++++ Data for this exercise ++++

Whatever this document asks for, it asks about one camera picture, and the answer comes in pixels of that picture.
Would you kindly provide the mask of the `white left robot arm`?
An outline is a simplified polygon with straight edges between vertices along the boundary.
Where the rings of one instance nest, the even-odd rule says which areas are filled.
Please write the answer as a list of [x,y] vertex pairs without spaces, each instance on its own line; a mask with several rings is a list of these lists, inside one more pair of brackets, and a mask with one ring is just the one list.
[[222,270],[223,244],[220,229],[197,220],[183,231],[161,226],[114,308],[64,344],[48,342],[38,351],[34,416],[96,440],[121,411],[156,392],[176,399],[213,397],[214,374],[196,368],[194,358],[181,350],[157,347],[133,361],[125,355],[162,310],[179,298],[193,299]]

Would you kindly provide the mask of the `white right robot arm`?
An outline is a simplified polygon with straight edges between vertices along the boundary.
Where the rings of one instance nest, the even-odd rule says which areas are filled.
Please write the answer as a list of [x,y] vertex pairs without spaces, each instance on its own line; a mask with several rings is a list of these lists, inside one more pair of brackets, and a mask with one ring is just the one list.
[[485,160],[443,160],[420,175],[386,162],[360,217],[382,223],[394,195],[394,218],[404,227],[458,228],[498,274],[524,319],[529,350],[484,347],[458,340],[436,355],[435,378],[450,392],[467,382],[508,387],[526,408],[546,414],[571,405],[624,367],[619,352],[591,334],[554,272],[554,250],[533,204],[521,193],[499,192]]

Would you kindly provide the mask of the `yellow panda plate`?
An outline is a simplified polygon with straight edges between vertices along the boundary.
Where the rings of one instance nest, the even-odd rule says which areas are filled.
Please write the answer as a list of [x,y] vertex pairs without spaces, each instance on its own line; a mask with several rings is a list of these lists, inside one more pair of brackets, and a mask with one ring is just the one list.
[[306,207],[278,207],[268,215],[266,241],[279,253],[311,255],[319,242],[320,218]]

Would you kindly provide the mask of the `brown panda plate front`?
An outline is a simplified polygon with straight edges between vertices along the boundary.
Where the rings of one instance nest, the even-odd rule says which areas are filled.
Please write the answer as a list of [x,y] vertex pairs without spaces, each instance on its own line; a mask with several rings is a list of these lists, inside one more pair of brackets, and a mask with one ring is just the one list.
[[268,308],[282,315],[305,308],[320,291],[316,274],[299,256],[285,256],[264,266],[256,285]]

++++

_What you will do_
Would you please copy all lines in the data that contain the word "provide"?

_Exercise response_
Would you kindly provide the mask of the `white left robot arm`?
Would you kindly provide the mask of the `white right robot arm`?
Would you kindly provide the mask of the `yellow panda plate`?
Would you kindly provide the mask of the `brown panda plate front`?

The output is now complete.